Unlocking Resilience with Fault Domains in vSAN

My Journey from Infrastructure Admin to Cloud Architect: Understanding vSAN Fault Domains

As an infrastructure admin, I have always been fascinated by the underlying technology that powers our virtualized environment. Recently, I had the opportunity to delve deeper into vSAN and its concepts, specifically the Fault Domain (FD) concept. In this blog post, I will share my journey of understanding vSAN FDs and how they can be used to protect our cluster against rack or site failures.

What are Fault Domains in vSAN?

In vSAN, a Fault Domain (FD) is a grouping of hosts that provides protection against a rack or site failure. Each FD can have one or more ESXi hosts, and usually, it is used to protect the cluster against a single rack or site failure. vSAN will never place components of the same object in the same FD. If the whole FD fails (e.g., a top-of-rack switch failure or a site disconnection), we will still have a majority of votes for the object to be available.

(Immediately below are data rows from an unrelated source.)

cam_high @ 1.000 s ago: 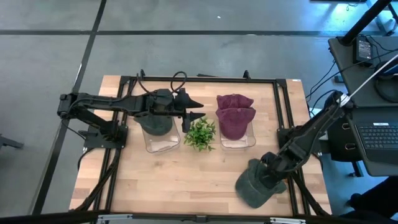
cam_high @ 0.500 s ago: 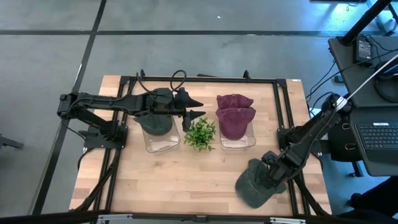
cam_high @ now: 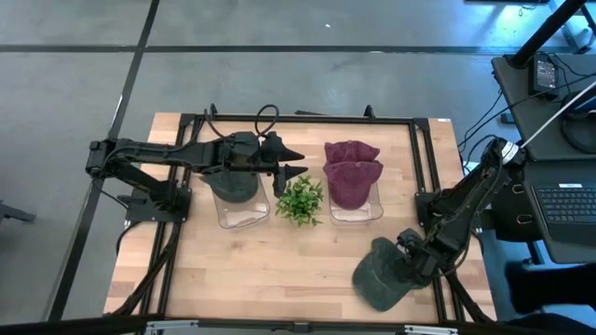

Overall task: Pick & Place hat
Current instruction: Put the black cap into the left transparent bin

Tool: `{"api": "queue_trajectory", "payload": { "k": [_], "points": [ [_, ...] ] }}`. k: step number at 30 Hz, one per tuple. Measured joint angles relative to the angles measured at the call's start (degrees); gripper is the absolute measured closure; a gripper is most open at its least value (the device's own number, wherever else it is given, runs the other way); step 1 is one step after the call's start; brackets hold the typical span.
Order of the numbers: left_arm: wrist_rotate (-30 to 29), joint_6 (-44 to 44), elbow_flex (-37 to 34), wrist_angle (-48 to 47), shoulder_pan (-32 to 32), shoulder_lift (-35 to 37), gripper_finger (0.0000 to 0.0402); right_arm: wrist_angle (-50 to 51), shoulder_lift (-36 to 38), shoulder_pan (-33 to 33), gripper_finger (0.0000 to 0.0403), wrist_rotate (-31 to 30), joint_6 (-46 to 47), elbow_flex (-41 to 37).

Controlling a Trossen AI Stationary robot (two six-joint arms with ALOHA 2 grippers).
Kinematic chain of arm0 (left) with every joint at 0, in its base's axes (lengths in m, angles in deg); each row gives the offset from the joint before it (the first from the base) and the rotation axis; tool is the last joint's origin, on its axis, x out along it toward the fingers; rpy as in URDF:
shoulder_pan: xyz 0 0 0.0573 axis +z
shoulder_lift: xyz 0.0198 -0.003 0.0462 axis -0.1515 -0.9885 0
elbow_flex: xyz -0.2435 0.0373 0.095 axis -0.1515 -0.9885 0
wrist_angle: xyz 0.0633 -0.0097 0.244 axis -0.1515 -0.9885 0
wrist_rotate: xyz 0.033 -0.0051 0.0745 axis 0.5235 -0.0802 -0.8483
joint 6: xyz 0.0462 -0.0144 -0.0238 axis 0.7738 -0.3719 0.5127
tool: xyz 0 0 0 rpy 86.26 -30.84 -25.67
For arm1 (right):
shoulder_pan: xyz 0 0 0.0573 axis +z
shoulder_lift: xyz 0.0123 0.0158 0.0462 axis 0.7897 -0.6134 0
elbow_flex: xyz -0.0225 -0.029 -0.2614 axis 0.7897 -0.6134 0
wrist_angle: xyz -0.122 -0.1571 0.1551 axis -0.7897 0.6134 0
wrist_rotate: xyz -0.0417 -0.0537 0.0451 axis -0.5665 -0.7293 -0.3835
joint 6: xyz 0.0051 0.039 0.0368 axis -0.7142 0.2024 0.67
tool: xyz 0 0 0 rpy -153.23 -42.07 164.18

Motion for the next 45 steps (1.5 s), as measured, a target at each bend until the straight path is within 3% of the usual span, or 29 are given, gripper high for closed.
{"api": "queue_trajectory", "payload": {
  "k": [6,21,27,40,45],
  "points": [
    [0.0,0.0,0.0,0.0,0.0,0.0,0.0212,-8.6,0.0,1.9,0.0107,-0.9,6.1,-6.0],
    [0.0,0.0,0.0,-0.1,0.0,0.0,0.021,-9.3,-2.8,1.8,0.0116,-2.9,7.3,-10.5],
    [0.0,-0.1,0.0,-0.1,0.0,0.0,0.0212,-8.3,-6.2,1.9,0.0191,-1.8,5.4,-10.3],
    [-0.1,-0.2,0.0,0.0,0.0,0.0,0.021,-5.4,-5.1,1.9,0.0376,-2.4,1.0,-9.4],
    [1.8,-0.3,0.0,0.0,0.0,0.0,0.0213,0.4,-5.5,1.9,0.0384,-6.4,-3.1,-5.2]
  ]
}}
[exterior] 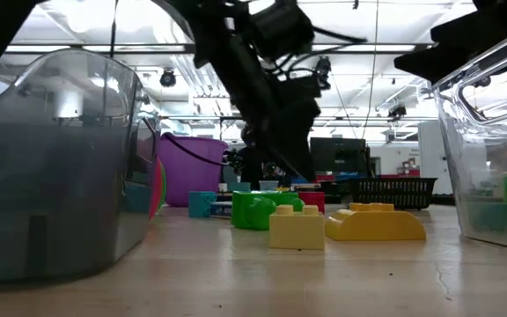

The Smallest Fault Domain is the Host Itself

If we don’t configure any FD in vCenter, every ESXi host will become a kind of FD, because we will never have components of the same object on the same host… even if the host has more than one disk group. So, the smallest FD is the host itself.

Protecting against Rack Failures

In vSAN, the smallest number of FDs required to protect against a single rack failure is 3. To achieve this, we can place two ESXi hosts per rack and have five FDs in total (3x VMDK + 2x witness). With this configuration, we can ensure that even if one rack fails, the other racks will still be available to provide access to our virtual machines.

Using Fault Domains for Protection

To protect against two rack failures, we can use a mirroring policy with FTT=2. This requires five FDs (3x VMDK + 2x witness). With this configuration, we can ensure that even if two racks fail, the other racks will still be available to provide access to our virtual machines.

Another important aspect to consider is that vSAN distributes components automatically, so the concept of FD might be a way to influence where the components are placed. For example, if we have five racks and ten ESXi hosts, we could place two hosts per rack and use FDs to protect against rack failures.

Stretched Clusters for Additional Protection

In some cases, it may be desirable to protect against a single rack failure using a stretched cluster concept. In this approach, vSAN will think of Rack 1 as a Preferred Site and Rack 2 as a Secondary Site, and will use Primary Failures To Tolerate of 1 to mirror components between those “sites.” This provides an additional layer of protection against rack failures.

Witness Host for Split Brain Scenario

When using a stretched cluster, it is essential to have a witness host that is hosted outside or on a standalone tower host that does not require a third rack. This witness host will protect the cluster against a split brain scenario.

Conclusion

In conclusion, Fault Domains are an essential concept in vSAN that provide protection against rack or site failures. Understanding how to configure FDs and use them for protection is crucial for any infrastructure admin or cloud architect. By using FDs, we can ensure that our virtual machines remain available even in the event of a failure. Additionally, stretched clusters and witness hosts can provide additional layers of protection against rack failures.